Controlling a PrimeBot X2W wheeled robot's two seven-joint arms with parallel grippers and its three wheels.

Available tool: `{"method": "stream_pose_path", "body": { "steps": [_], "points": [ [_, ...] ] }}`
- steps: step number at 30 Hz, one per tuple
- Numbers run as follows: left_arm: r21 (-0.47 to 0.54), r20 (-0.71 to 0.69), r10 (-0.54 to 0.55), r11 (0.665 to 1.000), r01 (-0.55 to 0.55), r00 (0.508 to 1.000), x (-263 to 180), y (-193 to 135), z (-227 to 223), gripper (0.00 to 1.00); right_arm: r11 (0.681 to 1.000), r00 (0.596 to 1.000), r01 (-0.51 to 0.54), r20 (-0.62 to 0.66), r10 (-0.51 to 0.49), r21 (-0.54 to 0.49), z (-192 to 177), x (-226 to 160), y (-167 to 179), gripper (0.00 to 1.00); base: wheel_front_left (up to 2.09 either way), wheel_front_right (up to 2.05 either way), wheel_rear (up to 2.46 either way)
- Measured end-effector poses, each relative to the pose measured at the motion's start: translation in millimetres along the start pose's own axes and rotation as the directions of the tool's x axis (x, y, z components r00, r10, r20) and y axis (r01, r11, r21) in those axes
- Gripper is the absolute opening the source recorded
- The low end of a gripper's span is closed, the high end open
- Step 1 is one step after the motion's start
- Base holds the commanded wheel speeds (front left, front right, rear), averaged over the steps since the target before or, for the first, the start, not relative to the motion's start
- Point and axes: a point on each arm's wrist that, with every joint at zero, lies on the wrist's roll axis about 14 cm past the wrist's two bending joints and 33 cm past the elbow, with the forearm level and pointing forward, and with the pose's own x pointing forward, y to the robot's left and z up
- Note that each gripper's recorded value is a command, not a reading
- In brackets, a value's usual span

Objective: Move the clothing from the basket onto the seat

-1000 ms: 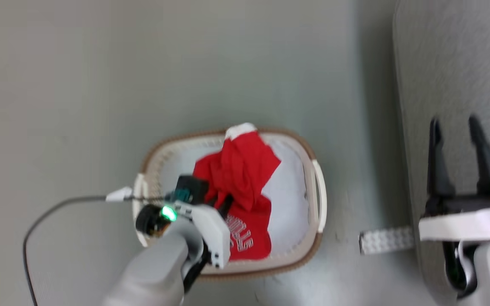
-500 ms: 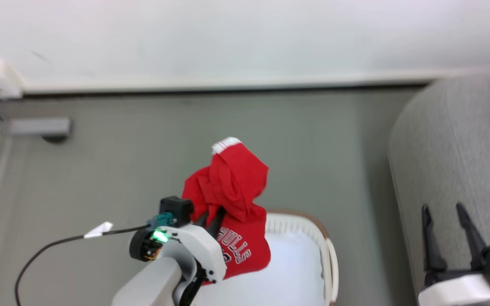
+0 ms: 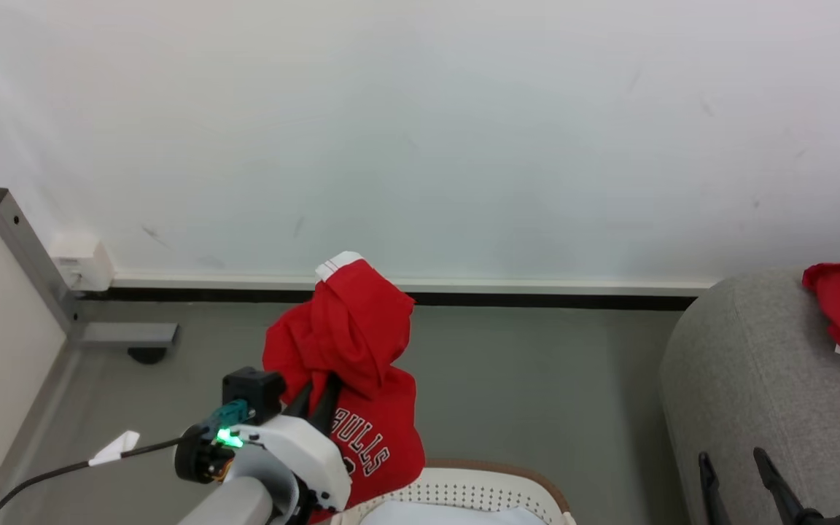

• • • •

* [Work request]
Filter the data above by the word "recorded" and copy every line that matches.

* [Problem solution]
- Gripper is the absolute opening the source recorded
- Note that each gripper's recorded value is a command, not a reading

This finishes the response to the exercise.